Software systems may be extended through the use of smart item (also referred to as smart device), technologies, in which physical items (e.g., goods, tools, rooms, vehicles, persons, or shelves) are augmented or enhanced by the addition or inclusion of locally-provided or embedded technology. For example, radio-frequency identification (RFID) systems, embedded systems, sensor motes, and/or wireless sensor networks may be used in the above-described manner to provide business software applications with fast access to real-world data. In many instances, for example, smart items may include, or may be associated with, devices having local processing power, memory, and/or communication capabilities, and that are capable of providing data about the device and its properties, or information about a current state or environment of the smart item devices. Accordingly, for example, some such devices may be used in the execution of service components of back-end or underlying business applications, and, in particular, may do so in a collaborative way, e.g., by forming mobile ad-hoc networks to collect, process, or transmit business data.
Examples of smart items may include an RFID tag, which may be passive or active, and which may be attached to a physical object, as referenced above, and used to provide product or handling information related to the object. Other examples of smart items may include various sensors, such as, for example, environmental sensors (e.g., a temperature, humidity, or vibration sensor), which, as just referenced, may be capable of communicating to form one or more sensor networks. These and other types of smart items also may include embedded systems, which may refer generally to any system in which a special-purpose processor and/or program is included, and/or in which the system is encapsulated in the device being controlled.
Deployment of such devices may be constrained in several respects, including, for example, amounts of available processing power, energy, or bandwidth. For example, when networks of nodes are deployed across a physical location(s), the nodes may have insufficient transmission power or range to communicate directly with one another, or with a base station, in a single hop. Consequently, the nodes may relay communications to, in this example, a base station, by way of an intermediate node on the network, i.e., may use a multi-hop path.

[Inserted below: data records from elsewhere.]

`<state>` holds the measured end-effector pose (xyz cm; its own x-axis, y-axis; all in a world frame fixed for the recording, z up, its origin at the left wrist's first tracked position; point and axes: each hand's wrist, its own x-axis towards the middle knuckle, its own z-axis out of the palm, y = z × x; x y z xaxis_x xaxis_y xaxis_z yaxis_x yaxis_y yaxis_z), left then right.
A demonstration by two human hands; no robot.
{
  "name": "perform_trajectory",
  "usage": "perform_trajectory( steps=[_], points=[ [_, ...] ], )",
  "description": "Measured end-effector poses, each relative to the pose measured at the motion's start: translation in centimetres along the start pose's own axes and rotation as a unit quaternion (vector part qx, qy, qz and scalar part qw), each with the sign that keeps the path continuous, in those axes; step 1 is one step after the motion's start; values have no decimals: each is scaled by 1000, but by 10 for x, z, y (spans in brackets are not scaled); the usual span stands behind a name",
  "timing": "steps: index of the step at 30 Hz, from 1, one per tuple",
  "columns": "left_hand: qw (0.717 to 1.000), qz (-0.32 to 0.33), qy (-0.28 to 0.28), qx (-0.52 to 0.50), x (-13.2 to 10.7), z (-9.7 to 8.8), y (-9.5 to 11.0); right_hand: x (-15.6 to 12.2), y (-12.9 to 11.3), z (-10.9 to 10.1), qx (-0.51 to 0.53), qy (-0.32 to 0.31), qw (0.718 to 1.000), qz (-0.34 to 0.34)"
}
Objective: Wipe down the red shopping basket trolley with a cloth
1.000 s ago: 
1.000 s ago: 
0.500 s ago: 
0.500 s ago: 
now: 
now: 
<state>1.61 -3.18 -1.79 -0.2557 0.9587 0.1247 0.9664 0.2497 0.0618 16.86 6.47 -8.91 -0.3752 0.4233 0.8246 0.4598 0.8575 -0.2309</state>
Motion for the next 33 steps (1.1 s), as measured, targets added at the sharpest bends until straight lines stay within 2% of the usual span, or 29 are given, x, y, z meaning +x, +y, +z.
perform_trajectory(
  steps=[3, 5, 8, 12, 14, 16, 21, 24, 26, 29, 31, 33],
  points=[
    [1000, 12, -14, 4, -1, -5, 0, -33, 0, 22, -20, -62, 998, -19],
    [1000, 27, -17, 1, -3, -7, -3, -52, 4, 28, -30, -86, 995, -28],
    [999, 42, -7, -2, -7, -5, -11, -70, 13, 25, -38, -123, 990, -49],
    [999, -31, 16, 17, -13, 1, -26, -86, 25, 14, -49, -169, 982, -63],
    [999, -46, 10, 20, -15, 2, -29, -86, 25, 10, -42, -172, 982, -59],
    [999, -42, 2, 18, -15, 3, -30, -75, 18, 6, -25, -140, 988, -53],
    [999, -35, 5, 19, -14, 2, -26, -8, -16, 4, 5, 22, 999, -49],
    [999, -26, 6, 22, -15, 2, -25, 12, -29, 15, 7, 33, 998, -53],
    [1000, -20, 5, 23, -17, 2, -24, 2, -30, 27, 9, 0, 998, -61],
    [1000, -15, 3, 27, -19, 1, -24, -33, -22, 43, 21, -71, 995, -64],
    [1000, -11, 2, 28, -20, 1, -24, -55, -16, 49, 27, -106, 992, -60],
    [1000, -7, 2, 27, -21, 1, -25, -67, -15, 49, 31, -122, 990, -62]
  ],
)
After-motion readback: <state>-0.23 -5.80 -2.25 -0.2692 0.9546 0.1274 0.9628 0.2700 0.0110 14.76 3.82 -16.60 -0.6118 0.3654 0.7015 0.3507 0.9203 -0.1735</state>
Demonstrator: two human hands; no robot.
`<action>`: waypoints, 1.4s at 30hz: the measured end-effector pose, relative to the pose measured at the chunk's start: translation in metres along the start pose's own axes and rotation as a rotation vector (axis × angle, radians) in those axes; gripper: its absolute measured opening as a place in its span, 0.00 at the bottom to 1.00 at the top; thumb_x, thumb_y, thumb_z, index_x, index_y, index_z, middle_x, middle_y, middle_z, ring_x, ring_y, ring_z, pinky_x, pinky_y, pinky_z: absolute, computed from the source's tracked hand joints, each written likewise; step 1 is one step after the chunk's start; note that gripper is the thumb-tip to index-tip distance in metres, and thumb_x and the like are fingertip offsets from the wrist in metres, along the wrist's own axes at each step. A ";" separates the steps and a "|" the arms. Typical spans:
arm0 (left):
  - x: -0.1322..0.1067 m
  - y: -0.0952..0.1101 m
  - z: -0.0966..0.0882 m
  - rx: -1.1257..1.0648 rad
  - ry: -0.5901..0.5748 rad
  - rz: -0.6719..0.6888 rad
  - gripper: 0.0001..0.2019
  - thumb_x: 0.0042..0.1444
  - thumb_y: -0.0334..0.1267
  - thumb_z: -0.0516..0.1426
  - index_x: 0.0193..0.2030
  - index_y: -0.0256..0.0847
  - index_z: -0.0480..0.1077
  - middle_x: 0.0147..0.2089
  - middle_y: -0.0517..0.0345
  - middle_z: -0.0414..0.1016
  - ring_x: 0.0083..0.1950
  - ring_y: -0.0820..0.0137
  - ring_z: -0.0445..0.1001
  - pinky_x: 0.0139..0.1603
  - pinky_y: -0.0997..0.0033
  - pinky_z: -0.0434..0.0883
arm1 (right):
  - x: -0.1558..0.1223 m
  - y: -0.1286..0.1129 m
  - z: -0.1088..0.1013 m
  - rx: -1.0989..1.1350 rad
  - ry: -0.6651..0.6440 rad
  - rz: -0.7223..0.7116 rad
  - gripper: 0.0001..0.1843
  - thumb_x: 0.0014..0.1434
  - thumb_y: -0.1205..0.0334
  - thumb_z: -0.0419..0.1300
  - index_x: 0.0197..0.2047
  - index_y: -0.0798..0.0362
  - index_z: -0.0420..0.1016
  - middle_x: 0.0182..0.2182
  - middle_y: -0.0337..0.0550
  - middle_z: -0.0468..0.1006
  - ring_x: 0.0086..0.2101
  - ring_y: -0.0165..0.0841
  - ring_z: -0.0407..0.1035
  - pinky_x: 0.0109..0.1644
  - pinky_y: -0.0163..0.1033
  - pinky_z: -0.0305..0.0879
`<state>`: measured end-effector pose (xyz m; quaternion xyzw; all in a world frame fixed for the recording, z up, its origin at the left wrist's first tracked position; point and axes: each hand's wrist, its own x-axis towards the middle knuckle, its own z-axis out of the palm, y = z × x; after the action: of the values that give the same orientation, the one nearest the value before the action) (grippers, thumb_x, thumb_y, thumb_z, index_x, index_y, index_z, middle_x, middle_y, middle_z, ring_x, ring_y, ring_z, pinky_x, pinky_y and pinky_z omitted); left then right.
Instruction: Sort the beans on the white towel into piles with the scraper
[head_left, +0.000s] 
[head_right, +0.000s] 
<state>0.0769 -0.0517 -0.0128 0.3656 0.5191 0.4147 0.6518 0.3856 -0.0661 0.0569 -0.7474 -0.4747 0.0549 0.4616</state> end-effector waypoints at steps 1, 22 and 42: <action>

However, due to the energy constraints just referenced, the nodes are not typically enabled to transmit data continuously, or whenever new data becomes available (e.g., whenever a sensor detects a new event or condition). Instead, the nodes are often programmed to save their data for intermittent transmission, and to otherwise stay in a sleep or low-power mode, during which no transmission occurs. A relation of the time during which the node is active (and transmission occurs) to the time during which the node is passive (and no transmission occurs) is often referred to as a duty cycle of the node. Thus, selection of the duty cycle reflects a trade-off between, for example, energy conservation and transmission delays. Further, when transmissions occur via the multi-hop paths referenced above, then coordination may be required between, for example, the node which generates the data and the relaying or intermediate node that re-transmits the data, for example, to a base station.